Vous m’obligerez, Monsieur, de me mander qui en est le libraire et de me permettre de vous dire que mon cœur a été touché par la connaissance de la pensée que vous avez eue de rendre à notre bon Dieu la charge que sa volonté vous a peut-être donnée. O Monsieur qu’il y a, ce me semble, de bien à faire pour vous et pour le prochain. Je ne laisserais, bien que très indigne, d’offrir à Dieu mes pauvres prières pour cet effet. Je ne vous saurais dire la consolation que j’ai eue de savoir Madame votre sœur à Paris; j’espère l’honneur de la voir, mais je l’ai priée que ce ne fût qu’après le jugement de son procès; je la ferai souvenir lors, qu’elle m’a promis quelques jours de séjour en notre petit ermitage, auquel elle pourra voir Monsieur Vincent.

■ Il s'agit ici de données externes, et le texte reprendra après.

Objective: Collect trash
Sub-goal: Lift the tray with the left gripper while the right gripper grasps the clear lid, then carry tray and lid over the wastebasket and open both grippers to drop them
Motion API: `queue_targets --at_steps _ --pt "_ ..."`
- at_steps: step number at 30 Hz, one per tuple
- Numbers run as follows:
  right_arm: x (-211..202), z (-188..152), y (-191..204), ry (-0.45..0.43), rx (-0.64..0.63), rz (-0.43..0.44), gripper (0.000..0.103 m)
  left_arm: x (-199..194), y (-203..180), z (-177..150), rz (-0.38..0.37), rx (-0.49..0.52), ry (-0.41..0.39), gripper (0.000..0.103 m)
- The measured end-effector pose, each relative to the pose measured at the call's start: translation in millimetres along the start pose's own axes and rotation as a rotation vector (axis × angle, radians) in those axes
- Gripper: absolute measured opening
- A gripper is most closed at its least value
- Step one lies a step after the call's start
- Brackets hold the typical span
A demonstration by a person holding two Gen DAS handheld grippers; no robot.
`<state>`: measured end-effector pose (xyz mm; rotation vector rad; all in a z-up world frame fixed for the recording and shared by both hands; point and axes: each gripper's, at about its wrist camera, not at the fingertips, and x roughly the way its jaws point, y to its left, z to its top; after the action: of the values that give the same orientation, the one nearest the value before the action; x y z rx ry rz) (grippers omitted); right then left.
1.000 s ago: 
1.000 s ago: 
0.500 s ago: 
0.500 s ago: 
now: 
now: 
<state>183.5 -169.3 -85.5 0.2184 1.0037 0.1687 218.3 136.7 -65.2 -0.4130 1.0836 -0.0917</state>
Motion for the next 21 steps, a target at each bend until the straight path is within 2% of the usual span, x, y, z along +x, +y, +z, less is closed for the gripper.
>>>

Je vous remercie, très humblement, Monsieur, de la connaissance que vous avez donnée de nos Sœurs à Monsieur Lambert, je crois que cela était tout à fait nécessaire. J’espère que notre bonne Sœur de Richelieu3 fera fort bien, si Dieu permet qu’elle aille à Angers. C’est une fille judicieuse et qui ne s’étonne pas pour le bruit, sans en faire néanmoins, et aussi elle a beaucoup de vertu. Elle avait été proposée dès le commencement. Je supplie Dieu vous inspirer sa sainte volonté pour ce sujet, c’est en cette sainte volonté que je suis, Monsieur, Votre très humble fille et servante.

P.S. Messieurs les Pères Administrateurs ne disent plus rien pour les articles, n’en sera une autre chose. Je vous supplie, Monsieur, m’en dire votre sentiment. Je pense qu’il sera que les Sœurs ne sachent pas si l’on renvoie ma Sœur Turgis jusqu’à peu (de) jours devant.

  1. Monsieur Lambert vient de faire la visite (voir p. 27).
  2. Il s’agit de Michel Legras, le fils de Louise de Marillac.
  3. Barbe Angiboust (voir p. 14); les Fondateurs ont pensé plusieurs fois l’envoyer à Angers (Coste 11. 18 et 67).